Disability insurance is like having a life jacket after the Titanic sank. It helps but there is a lot more involved in survival. We hope you purchased a very good policy and the company that stands behind it is honorable and trustworthy. As we have stated, the disability company will follow your contract with them to the letter the law. They are not your friend, but they are a for profit corporation with financial expectations. Your honest and to the point answers to their questions and requests just strengthens your claim in the long run.

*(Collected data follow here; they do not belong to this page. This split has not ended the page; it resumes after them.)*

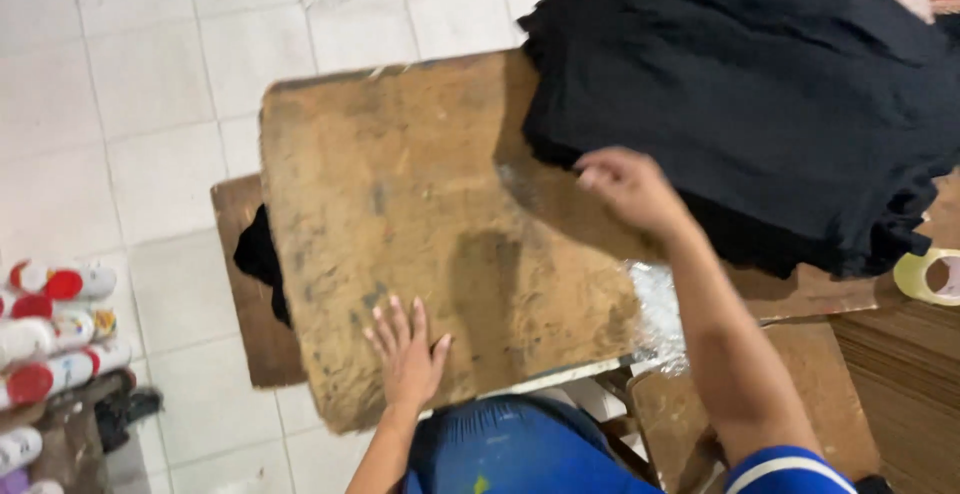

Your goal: The person irons a black t-shirt on a wooden board, places a small rectangular sticker on the sleeve, and presses it with an iron. The person repeats this process on a second black t-shirt, smoothing the fabric and applying heat to the sticker.

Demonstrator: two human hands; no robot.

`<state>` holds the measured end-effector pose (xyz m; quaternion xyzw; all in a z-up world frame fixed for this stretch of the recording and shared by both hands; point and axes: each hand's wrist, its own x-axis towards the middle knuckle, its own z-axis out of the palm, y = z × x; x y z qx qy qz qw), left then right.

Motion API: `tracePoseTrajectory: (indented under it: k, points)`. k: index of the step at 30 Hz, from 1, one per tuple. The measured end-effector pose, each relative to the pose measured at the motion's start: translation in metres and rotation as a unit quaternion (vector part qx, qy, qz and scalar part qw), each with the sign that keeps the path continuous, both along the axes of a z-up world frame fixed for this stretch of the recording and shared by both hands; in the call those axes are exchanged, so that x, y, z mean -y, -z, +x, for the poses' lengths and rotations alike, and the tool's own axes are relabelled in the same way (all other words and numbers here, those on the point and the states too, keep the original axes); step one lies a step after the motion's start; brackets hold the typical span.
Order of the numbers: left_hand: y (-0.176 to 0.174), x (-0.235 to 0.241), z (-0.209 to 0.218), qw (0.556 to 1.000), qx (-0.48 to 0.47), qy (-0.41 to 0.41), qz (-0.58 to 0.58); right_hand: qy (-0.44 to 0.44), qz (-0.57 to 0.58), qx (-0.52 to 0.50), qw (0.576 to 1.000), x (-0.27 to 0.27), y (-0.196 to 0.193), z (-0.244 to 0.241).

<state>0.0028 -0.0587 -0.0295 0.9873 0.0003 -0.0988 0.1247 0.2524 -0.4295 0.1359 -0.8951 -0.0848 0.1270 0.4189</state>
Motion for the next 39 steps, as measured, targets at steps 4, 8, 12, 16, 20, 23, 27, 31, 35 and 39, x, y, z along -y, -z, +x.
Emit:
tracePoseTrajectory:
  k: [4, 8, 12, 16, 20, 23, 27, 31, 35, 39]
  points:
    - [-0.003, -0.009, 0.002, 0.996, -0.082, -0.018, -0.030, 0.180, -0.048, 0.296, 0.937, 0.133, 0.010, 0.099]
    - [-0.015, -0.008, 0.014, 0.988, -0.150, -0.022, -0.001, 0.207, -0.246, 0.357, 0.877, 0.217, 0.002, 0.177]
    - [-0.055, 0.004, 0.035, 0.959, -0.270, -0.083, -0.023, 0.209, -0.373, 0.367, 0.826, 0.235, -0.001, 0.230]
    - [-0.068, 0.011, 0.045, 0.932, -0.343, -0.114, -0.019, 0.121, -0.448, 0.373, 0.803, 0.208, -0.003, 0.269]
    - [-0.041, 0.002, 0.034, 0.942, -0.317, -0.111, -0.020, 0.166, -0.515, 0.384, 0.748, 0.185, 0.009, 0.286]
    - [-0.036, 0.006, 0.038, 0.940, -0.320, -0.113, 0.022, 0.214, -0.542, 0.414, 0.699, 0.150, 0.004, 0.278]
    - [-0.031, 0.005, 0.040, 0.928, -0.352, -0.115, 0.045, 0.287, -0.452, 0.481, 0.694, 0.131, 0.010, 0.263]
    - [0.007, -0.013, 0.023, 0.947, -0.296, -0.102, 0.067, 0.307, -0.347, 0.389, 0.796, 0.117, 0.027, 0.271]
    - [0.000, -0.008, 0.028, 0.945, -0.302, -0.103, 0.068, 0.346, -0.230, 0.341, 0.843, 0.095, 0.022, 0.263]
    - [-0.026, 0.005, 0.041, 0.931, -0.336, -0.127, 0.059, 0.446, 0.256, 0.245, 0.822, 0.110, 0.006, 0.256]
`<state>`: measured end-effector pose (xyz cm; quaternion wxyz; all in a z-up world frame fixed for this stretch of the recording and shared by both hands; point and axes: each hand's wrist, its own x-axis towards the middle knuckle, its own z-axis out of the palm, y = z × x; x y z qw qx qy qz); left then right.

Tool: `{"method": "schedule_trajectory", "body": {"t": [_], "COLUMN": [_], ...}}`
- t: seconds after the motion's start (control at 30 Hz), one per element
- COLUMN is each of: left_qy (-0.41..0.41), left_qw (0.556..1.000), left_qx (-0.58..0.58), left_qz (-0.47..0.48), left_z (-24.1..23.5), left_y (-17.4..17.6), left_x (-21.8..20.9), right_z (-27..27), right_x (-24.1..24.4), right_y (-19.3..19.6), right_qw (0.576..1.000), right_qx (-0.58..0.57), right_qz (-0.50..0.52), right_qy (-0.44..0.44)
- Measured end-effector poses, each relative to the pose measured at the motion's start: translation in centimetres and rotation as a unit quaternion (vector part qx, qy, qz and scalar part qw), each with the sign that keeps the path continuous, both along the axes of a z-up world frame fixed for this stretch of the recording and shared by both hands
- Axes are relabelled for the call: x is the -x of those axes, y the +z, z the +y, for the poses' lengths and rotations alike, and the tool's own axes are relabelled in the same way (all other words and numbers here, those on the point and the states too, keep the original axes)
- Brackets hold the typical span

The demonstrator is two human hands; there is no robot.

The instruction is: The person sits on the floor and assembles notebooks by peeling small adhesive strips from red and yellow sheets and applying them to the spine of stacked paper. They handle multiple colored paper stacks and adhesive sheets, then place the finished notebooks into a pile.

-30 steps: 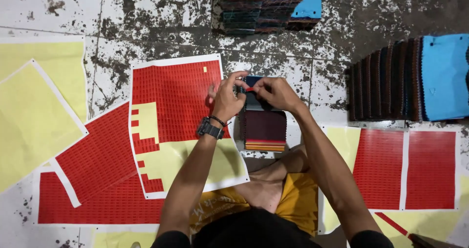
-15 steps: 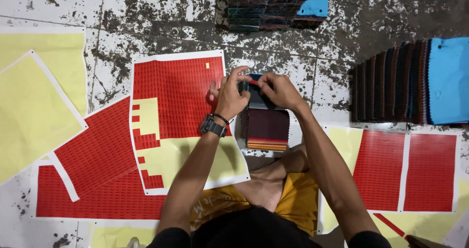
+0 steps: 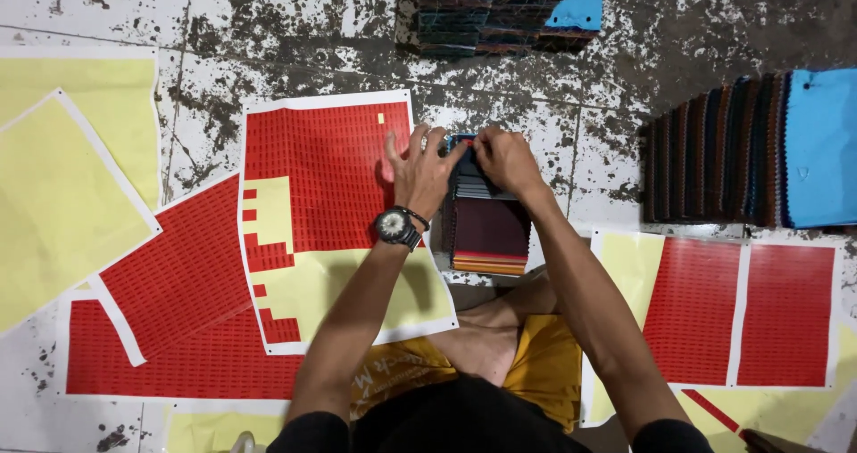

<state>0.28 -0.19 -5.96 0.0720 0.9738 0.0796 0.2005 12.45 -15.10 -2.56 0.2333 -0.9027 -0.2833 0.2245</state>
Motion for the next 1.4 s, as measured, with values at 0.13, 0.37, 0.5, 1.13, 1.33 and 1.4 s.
{"method": "schedule_trajectory", "body": {"t": [0.13,0.37,0.5,1.13,1.33,1.4], "left_qy": [0.012,0.02,0.04,-0.048,-0.052,-0.045], "left_qw": [0.999,0.997,0.956,0.765,0.768,0.763], "left_qx": [-0.042,0.075,0.289,0.637,0.635,0.642], "left_qz": [-0.003,-0.02,-0.02,-0.087,-0.069,-0.059], "left_z": [-0.5,-0.8,0.0,0.8,0.6,0.6], "left_y": [0.4,1.0,2.1,6.7,7.8,8.9], "left_x": [0.1,0.3,0.9,-0.6,-0.4,-0.3], "right_z": [0.3,-0.5,-1.1,-1.7,-1.3,-1.1], "right_x": [0.1,0.3,0.1,1.2,0.7,0.7], "right_y": [-0.2,-0.8,-2.5,7.3,4.9,4.7], "right_qw": [0.999,0.969,0.918,0.974,0.974,0.975], "right_qx": [-0.03,-0.074,-0.114,-0.212,-0.206,-0.201], "right_qz": [-0.017,-0.235,-0.378,0.036,0.066,0.06], "right_qy": [-0.033,-0.001,0.036,0.067,0.069,0.066]}}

Even if you have a severe injury or illness and have filed a claim without an attorney, you still may encounter challenges along the way. They include the chance that your insurance company may attempt to buy you. In addition, they have the option of reclassifying your status as disabled and denying your eligibility at any time. By carefully following your insurance policy requirements exactly your problems should be minimal.

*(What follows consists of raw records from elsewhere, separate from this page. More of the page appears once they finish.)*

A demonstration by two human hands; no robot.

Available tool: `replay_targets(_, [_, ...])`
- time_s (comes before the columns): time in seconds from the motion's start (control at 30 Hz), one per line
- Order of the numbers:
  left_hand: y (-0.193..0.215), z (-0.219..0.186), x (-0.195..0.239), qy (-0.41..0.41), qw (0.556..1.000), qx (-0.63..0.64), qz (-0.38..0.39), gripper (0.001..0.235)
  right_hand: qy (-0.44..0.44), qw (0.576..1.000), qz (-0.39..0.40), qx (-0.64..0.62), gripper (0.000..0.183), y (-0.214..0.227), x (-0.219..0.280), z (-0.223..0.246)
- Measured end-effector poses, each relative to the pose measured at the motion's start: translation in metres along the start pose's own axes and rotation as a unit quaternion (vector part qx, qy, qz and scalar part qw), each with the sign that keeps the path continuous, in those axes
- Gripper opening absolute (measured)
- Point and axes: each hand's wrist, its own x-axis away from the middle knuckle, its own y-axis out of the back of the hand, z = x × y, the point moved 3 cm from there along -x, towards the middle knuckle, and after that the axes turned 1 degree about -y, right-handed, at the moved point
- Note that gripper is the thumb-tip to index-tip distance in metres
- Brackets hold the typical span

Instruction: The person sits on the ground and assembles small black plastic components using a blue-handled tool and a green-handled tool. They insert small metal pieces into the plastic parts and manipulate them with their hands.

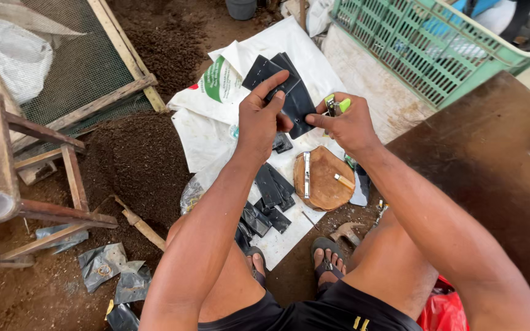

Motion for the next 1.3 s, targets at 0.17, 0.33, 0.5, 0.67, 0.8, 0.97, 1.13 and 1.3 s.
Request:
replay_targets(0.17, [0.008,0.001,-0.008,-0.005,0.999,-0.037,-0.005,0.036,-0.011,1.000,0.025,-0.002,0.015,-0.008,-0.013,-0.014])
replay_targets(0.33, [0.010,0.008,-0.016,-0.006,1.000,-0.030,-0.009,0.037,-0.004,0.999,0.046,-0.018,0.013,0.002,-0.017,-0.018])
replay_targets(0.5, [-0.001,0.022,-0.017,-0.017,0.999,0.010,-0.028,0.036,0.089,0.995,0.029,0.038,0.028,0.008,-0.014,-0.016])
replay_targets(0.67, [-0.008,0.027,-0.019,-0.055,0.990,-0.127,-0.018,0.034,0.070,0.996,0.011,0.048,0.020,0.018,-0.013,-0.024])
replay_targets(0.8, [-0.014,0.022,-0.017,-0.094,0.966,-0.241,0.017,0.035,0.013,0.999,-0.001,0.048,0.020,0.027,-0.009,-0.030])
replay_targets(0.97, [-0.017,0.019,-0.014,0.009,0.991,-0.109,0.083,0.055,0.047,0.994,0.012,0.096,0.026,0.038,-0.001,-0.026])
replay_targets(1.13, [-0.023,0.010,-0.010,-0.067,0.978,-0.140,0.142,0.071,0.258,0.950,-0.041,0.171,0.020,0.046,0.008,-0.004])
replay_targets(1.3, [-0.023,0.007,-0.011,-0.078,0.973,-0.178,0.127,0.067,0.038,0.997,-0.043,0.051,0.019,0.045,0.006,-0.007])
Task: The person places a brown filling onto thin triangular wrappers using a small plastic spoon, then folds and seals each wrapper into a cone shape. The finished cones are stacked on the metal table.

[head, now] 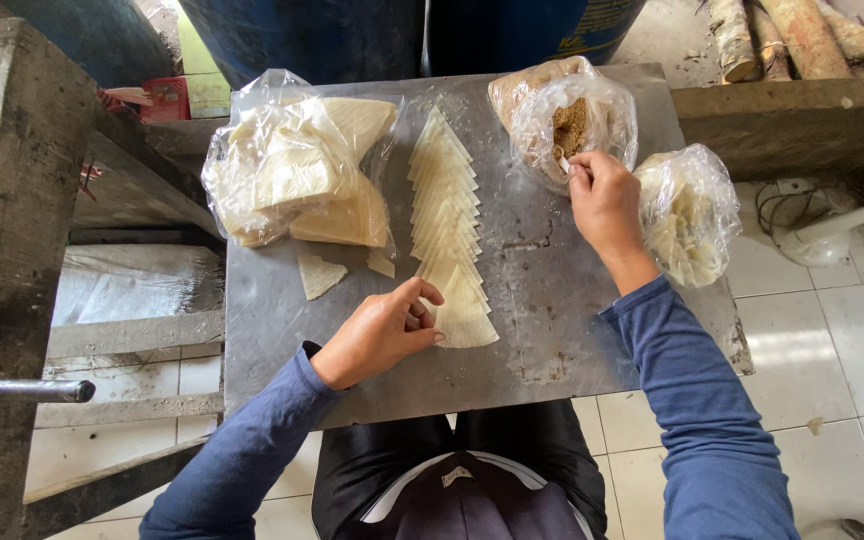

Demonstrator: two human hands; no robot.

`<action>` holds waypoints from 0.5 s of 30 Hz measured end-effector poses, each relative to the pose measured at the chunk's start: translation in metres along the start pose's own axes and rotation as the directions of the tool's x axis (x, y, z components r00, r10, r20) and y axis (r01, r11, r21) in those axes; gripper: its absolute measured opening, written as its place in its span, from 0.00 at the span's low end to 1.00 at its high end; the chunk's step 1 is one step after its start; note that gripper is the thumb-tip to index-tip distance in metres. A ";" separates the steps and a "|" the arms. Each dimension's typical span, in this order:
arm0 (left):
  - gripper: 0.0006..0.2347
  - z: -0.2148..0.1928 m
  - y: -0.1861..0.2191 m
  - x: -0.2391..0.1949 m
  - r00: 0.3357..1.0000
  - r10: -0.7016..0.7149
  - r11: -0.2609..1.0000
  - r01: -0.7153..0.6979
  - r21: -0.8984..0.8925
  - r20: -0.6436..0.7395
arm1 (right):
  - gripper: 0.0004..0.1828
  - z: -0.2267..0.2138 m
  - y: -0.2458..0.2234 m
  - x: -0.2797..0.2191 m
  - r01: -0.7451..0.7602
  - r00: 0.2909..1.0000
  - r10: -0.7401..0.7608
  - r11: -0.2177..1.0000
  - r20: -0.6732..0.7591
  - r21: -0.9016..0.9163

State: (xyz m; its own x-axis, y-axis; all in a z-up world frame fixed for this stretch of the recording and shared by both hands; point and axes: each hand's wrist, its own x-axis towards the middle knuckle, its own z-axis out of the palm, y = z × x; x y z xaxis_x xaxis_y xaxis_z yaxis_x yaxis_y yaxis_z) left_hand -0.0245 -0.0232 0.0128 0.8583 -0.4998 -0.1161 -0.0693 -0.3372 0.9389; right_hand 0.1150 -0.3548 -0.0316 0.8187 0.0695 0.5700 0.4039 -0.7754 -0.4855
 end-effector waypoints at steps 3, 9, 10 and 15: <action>0.14 -0.001 -0.002 0.000 1.000 -0.018 0.999 0.018 0.034 0.004 | 0.05 -0.003 0.007 -0.001 -0.177 0.984 0.175 0.982 0.036 0.064; 0.14 -0.001 -0.003 0.000 1.000 -0.004 1.000 0.004 0.009 0.001 | 0.05 -0.006 0.008 -0.001 -0.106 0.994 0.106 0.994 -0.018 0.029; 0.14 -0.001 -0.003 0.000 1.000 -0.014 1.000 0.014 0.012 0.003 | 0.05 -0.007 0.007 -0.002 -0.189 0.982 0.189 0.976 0.008 0.106; 0.15 -0.002 -0.004 0.001 1.000 -0.031 0.999 0.031 -0.006 0.003 | 0.06 -0.021 -0.002 -0.001 -0.352 0.935 0.344 0.857 0.093 0.377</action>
State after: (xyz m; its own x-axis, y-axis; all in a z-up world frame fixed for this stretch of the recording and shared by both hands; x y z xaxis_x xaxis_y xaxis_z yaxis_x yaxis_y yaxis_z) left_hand -0.0227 -0.0208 0.0093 0.8585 -0.4916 -0.1462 -0.0397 -0.3480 0.9366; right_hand 0.1043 -0.3667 -0.0173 0.9417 -0.1434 0.3045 0.2113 -0.4524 -0.8664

Be prepared for unannounced or short notice visits by insurance personnel “who just happen to be in the area”. These visits are not mandatory and are somewhat of a fishing expedition. The company wants to verify your status beyond the physician reports that you faithfully send them as required in your policy. Whether you agree to see them is up to you. Our experience has been that they are mostly benign, but that doesn’t mean they all are innocent.
You may be subject to secretive videotaping at anytime. Go ahead and let them spend the money on surveillance. Your claim is valid and you cannot practice. Be aware that they may use only seconds of a multi-hour taping episode to invalidate your claim. This is illegal and cherry-picking videotape with out of context scenes is inappropriate. They may still try this ploy, but the law is on your side. As we have previously noted, those dentists who have psychological illnesses or orthopedic injuries (back and neck) have the highest risk of having significant problems with the entire claims process. You will need to see your physicians for care very frequently (monthly) to keep up with treatment and keep your claim valid. Strongly consider use of an attorney from the start if you have a claim that involves those illnesses or injuries. Other dentists with cardiac,cancer,brain damage, and other serious problems will be less likely to initially need legal services.

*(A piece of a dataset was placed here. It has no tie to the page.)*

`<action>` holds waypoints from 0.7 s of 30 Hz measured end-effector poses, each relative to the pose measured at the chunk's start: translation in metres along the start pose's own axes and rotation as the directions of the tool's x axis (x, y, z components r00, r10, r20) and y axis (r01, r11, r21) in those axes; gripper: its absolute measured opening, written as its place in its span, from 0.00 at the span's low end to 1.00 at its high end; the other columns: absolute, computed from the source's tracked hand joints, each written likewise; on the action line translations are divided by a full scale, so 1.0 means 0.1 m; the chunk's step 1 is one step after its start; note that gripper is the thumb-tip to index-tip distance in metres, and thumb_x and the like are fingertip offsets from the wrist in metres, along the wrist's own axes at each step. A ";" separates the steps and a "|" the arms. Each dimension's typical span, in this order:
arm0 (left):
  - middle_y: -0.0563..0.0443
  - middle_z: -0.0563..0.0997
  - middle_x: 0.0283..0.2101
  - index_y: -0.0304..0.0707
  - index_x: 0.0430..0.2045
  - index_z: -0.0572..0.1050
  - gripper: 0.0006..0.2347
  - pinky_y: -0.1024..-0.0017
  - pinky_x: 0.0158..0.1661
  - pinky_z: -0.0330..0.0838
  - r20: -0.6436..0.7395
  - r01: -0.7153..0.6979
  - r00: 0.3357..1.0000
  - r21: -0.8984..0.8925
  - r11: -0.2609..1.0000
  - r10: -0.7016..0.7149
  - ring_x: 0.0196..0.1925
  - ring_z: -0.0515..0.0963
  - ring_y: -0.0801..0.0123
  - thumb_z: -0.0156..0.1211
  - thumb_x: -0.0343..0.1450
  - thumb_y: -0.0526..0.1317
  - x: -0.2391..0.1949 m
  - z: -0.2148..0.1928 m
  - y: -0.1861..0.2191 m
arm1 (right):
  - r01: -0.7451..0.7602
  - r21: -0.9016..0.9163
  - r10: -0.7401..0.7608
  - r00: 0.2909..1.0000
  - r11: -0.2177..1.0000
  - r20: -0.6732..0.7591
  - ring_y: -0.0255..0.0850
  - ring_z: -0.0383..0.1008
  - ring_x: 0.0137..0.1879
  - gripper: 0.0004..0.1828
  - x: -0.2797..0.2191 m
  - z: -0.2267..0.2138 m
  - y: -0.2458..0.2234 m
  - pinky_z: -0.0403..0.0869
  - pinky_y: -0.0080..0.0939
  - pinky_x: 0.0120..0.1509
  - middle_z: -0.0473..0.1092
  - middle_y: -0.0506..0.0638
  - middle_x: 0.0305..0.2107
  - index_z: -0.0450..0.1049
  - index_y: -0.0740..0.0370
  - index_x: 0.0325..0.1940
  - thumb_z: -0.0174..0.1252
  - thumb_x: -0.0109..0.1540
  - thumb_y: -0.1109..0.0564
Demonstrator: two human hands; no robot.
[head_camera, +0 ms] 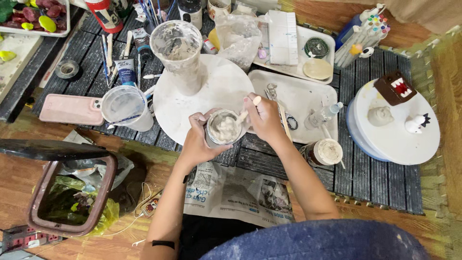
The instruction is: The person stirs a thick white paste inside a small plastic cup using a wooden stick. They repeatedly scrape the sides and bottom of the cup to blend the mixture. The person then transfers some of the paste into a larger clear plastic cup and continues to mix.
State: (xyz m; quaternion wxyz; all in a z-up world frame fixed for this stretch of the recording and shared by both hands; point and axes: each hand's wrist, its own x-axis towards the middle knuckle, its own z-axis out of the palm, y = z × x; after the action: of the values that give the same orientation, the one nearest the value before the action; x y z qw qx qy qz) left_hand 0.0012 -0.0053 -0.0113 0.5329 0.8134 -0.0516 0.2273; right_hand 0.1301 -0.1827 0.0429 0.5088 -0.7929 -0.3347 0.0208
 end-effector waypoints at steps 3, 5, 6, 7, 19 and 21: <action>0.32 0.72 0.63 0.33 0.47 0.48 0.39 0.64 0.61 0.70 -0.008 -0.052 0.999 -0.009 0.999 0.052 0.61 0.78 0.51 0.82 0.58 0.39 -0.01 0.00 0.02 | -0.148 0.200 0.152 0.988 0.969 -0.003 0.30 0.69 0.21 0.17 -0.08 0.06 0.14 0.66 0.31 0.24 0.72 0.48 0.19 0.71 0.66 0.32 0.47 0.72 0.56; 0.32 0.73 0.62 0.33 0.46 0.49 0.39 0.64 0.59 0.70 -0.013 -0.049 0.999 0.002 0.999 0.049 0.60 0.78 0.50 0.82 0.57 0.39 0.00 -0.01 0.05 | -0.221 0.274 0.227 0.974 0.936 0.010 0.31 0.69 0.20 0.19 -0.12 0.10 0.26 0.66 0.31 0.23 0.72 0.49 0.19 0.71 0.66 0.31 0.46 0.73 0.55; 0.32 0.73 0.62 0.33 0.46 0.49 0.39 0.64 0.59 0.70 -0.017 -0.047 0.999 0.007 0.999 0.048 0.60 0.78 0.50 0.82 0.56 0.39 0.00 -0.02 0.06 | -0.256 0.310 0.263 0.965 0.916 0.020 0.32 0.69 0.20 0.19 -0.15 0.13 0.33 0.66 0.31 0.22 0.71 0.50 0.18 0.70 0.65 0.31 0.45 0.73 0.55; 0.32 0.73 0.62 0.33 0.46 0.49 0.39 0.64 0.59 0.70 -0.020 -0.043 0.999 0.006 0.999 0.043 0.60 0.79 0.50 0.82 0.57 0.39 0.00 -0.02 0.07 | -0.290 0.388 0.306 0.952 0.875 0.021 0.33 0.70 0.20 0.18 -0.18 0.16 0.38 0.69 0.31 0.23 0.72 0.50 0.19 0.69 0.65 0.33 0.45 0.73 0.54; 0.34 0.76 0.58 0.33 0.46 0.50 0.40 0.65 0.55 0.73 -0.027 0.031 0.999 0.062 0.998 -0.029 0.56 0.81 0.50 0.83 0.55 0.42 0.00 -0.01 0.02 | -0.165 0.715 0.404 0.898 0.679 -0.176 0.34 0.72 0.25 0.12 -0.39 0.32 0.52 0.73 0.33 0.27 0.72 0.52 0.26 0.64 0.61 0.39 0.47 0.74 0.53; 0.35 0.75 0.58 0.33 0.46 0.50 0.40 0.65 0.55 0.73 -0.027 0.038 0.999 0.054 0.998 -0.036 0.55 0.81 0.50 0.84 0.55 0.42 0.00 -0.01 0.02 | -0.086 0.704 0.303 0.934 0.705 -0.189 0.34 0.71 0.23 0.11 -0.42 0.28 0.46 0.72 0.32 0.25 0.72 0.53 0.26 0.63 0.60 0.39 0.47 0.73 0.54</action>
State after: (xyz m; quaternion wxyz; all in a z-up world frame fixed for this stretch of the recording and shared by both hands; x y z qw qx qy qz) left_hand 0.0004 -0.0053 -0.0089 0.5152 0.8255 -0.0232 0.2294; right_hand 0.1109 -0.1957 -0.0212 0.8032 -0.5740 -0.1380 0.0803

You may be asked to submit to an independent medical exam (IME) as required in your policy. This can occur at anytime. You will be required to attend this exam as noted in the policy you signed. Strongly consider taking an attorney with you or a legal nurse (RN) to monitor the exam. A second person in the room is recommended. Strongly consider audio or videotaping the exam. Request the credentials of the examiner prior to the exam and ensure that they are a medical doctor (MD). You most likely do not need to submit to any exam by a neurophysiologist or psychologist. Talk with your attorney about this in detail.
Your insurance company may rely on objective diagnoses as a basis of approving your claim. Be aware that they may want to ignore your subjective complaints. They may say that no matter how bad it hurts or what you cannot do, that you are not disabled according to the strict interpretation of your policy.
There are documented cases of disability fraud and we are not out to bash the disability industry as a whole. There have been significant incidences of bad faith lawsuits in the past against some large insurance firms. Feel free to explore the history of these legal battles on the internet. Just be aware of the risks to all of us who are legitimately disabled and that knowledge is the power succeed.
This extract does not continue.